One number is the whole answer: how many lines of the records include "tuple".
======== Input data ========
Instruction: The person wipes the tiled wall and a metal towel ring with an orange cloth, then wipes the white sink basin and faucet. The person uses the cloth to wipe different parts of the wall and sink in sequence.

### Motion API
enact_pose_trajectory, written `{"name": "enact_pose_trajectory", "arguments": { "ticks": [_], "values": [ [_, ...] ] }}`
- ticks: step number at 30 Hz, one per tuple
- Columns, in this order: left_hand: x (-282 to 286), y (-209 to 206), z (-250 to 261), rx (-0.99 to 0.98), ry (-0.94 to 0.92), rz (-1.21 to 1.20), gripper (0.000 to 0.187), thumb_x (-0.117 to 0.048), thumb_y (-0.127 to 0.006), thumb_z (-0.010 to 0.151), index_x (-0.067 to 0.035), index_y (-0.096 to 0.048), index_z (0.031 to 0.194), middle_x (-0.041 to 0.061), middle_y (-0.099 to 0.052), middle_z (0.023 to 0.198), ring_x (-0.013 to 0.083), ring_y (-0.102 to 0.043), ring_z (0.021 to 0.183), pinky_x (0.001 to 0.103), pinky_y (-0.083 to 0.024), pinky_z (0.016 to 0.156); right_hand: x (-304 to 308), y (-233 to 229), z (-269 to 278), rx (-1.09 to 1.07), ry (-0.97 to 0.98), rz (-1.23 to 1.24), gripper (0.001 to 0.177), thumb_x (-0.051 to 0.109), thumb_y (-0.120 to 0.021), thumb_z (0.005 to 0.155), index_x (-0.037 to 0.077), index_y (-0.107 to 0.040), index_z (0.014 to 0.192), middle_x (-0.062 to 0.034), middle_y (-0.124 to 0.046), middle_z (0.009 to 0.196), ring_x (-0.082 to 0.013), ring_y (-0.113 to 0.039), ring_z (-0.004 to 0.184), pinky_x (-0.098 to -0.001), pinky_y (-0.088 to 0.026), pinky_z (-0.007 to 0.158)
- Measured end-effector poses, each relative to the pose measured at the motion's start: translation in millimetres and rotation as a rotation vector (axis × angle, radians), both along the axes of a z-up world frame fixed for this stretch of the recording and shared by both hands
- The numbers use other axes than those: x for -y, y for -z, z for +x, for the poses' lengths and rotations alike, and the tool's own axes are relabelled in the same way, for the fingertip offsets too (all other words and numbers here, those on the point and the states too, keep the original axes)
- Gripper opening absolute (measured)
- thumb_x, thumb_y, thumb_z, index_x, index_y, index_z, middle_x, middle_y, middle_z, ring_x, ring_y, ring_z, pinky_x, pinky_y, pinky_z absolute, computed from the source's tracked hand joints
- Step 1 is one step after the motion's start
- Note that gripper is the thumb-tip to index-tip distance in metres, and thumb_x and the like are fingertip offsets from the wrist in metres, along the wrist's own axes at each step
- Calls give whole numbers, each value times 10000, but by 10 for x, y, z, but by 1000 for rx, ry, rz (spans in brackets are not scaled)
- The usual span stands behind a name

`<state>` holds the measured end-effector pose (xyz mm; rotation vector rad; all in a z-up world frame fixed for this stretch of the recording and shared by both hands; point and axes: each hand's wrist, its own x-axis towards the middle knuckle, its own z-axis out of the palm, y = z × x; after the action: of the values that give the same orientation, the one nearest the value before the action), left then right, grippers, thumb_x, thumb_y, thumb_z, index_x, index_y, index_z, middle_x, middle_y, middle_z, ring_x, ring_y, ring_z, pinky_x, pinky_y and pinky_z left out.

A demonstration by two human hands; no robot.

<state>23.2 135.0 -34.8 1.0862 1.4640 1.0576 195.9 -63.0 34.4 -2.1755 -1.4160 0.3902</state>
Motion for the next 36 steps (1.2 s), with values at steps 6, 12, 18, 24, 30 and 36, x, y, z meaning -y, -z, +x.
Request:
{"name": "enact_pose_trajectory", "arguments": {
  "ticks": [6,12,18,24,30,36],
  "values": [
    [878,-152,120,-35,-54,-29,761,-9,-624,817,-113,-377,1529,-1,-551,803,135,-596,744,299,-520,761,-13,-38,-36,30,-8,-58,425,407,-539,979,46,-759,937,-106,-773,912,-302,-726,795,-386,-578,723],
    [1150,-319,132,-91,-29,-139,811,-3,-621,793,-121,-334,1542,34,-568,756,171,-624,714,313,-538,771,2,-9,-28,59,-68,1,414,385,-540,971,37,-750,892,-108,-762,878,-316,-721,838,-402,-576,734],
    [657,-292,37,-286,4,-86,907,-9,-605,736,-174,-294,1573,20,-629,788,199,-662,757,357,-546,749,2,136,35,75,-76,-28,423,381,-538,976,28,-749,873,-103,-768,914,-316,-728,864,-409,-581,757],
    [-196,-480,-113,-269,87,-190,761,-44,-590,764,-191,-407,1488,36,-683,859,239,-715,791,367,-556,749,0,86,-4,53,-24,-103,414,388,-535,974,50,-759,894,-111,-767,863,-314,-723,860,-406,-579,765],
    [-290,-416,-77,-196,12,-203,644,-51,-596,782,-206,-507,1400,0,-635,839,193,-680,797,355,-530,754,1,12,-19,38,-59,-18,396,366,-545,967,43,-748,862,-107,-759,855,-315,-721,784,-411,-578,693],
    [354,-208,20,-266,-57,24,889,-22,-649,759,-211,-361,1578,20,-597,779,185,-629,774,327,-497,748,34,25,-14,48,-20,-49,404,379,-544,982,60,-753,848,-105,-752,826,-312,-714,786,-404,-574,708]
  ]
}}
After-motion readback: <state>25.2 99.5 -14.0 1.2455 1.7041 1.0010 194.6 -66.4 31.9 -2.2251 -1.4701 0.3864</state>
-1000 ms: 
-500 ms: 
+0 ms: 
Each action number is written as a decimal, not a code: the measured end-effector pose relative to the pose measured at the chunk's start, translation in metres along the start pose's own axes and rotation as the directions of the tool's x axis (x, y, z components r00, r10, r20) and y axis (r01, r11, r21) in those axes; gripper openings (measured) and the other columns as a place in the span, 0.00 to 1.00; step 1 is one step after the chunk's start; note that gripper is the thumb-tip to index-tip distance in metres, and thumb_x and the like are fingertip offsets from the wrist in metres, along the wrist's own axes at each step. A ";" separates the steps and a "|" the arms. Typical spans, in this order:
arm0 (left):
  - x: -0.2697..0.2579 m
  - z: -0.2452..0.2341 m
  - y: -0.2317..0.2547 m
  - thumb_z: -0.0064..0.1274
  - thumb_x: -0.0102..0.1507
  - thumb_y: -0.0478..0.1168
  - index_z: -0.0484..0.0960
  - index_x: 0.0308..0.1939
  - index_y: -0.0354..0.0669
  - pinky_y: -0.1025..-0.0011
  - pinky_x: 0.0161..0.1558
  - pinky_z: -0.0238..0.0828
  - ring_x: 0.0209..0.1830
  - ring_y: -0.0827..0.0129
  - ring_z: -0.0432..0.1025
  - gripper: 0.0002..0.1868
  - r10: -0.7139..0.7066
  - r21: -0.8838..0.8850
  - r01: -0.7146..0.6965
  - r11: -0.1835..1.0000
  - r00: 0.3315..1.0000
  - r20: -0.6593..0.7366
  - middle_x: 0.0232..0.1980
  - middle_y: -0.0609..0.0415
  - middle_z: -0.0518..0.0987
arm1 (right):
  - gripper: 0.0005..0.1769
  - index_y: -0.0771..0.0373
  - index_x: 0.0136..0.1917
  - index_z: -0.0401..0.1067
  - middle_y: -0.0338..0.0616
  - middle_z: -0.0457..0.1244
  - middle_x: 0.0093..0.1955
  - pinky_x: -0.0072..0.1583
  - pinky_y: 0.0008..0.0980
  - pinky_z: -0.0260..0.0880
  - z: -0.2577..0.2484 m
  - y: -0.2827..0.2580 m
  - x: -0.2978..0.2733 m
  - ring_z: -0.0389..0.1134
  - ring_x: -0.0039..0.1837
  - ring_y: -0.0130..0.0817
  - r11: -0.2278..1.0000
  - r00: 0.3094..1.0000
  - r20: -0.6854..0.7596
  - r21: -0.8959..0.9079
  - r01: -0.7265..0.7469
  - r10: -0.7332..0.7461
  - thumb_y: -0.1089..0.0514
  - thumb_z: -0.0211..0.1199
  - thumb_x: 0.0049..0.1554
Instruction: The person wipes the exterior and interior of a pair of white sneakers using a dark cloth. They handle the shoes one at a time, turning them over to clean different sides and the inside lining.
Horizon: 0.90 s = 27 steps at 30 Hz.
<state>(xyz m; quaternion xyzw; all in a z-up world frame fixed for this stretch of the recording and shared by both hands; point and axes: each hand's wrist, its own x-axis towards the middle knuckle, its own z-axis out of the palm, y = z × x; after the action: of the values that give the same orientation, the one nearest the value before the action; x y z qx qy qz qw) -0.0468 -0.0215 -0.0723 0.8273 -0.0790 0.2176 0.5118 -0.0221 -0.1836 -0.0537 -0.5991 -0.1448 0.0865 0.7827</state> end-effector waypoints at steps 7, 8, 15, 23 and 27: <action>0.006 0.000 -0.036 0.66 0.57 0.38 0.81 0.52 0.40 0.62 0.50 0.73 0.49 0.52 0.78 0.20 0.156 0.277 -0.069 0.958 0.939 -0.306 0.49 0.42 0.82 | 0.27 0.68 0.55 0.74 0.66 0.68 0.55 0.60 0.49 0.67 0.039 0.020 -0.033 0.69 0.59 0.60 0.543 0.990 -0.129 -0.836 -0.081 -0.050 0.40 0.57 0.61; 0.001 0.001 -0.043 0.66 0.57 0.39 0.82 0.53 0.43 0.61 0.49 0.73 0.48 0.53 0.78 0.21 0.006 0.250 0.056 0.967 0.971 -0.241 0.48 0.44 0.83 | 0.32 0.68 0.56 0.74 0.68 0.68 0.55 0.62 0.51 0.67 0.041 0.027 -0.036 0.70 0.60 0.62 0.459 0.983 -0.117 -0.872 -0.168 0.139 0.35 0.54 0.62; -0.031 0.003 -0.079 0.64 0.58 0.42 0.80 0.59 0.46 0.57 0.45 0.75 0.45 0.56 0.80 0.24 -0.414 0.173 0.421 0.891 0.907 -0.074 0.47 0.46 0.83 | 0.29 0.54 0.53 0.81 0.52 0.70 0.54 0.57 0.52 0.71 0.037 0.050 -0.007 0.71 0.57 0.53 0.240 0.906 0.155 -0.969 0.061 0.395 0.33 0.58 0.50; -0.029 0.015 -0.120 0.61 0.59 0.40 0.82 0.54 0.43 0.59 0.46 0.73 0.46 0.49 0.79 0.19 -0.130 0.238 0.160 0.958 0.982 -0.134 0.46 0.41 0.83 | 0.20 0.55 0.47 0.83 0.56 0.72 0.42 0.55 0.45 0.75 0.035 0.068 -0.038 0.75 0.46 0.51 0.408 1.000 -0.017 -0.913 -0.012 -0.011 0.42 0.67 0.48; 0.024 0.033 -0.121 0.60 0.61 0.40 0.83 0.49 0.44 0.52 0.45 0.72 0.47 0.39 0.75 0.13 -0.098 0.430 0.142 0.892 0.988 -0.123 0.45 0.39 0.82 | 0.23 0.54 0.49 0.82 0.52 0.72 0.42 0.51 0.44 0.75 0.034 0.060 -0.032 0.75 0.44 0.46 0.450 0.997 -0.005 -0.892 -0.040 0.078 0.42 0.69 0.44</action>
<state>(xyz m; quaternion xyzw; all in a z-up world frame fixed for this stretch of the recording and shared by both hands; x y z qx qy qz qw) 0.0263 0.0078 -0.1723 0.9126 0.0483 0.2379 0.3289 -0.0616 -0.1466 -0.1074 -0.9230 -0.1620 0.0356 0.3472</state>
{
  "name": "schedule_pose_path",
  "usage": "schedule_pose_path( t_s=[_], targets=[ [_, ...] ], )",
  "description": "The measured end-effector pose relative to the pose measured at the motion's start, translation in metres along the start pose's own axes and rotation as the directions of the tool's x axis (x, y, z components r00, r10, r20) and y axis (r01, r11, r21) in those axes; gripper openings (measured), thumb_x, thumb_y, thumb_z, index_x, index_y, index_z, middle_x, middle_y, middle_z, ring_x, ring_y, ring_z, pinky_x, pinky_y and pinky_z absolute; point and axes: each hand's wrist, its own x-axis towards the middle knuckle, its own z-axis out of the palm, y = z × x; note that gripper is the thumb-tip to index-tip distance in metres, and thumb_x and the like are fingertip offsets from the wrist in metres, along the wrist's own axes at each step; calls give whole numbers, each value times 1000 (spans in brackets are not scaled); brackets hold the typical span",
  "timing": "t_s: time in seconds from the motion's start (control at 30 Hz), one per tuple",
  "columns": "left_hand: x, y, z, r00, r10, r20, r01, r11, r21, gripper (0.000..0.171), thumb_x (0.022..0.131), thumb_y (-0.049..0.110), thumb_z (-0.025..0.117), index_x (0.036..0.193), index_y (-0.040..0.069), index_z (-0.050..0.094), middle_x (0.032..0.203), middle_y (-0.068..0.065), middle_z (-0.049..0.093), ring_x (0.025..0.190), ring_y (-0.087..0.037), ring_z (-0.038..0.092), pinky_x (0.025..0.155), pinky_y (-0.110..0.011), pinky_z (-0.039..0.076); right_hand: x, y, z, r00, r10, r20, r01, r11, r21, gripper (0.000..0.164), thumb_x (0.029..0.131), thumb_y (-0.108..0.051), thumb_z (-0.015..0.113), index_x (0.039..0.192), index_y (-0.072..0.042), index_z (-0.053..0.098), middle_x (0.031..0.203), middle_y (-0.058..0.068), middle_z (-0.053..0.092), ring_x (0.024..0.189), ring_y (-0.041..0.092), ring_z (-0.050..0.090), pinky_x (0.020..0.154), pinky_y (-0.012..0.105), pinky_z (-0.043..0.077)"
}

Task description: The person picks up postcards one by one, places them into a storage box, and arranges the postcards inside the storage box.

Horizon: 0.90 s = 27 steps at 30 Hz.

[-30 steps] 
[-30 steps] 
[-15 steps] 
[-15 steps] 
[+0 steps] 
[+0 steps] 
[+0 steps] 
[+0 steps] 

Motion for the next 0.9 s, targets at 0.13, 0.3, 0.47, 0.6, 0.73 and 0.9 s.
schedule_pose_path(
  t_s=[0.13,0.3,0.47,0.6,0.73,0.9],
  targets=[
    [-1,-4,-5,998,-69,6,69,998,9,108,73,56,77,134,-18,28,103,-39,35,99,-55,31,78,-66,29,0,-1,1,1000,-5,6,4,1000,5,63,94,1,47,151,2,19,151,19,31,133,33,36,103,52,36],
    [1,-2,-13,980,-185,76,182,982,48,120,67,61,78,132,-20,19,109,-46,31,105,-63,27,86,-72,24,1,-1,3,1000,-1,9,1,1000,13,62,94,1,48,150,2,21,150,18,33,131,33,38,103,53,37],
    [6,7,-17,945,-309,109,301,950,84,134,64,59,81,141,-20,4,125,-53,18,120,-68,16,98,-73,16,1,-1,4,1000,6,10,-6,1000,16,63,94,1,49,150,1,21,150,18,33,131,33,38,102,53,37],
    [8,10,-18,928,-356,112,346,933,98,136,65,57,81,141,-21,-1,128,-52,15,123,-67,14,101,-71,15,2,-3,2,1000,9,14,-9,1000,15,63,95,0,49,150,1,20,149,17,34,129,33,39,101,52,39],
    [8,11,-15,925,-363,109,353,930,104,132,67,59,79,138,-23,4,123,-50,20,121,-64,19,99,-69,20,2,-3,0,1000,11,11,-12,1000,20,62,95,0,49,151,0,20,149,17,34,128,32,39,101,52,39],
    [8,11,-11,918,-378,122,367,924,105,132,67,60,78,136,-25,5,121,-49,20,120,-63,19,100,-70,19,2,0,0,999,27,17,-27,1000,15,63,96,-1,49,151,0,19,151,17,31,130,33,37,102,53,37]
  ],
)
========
> Response to this task
2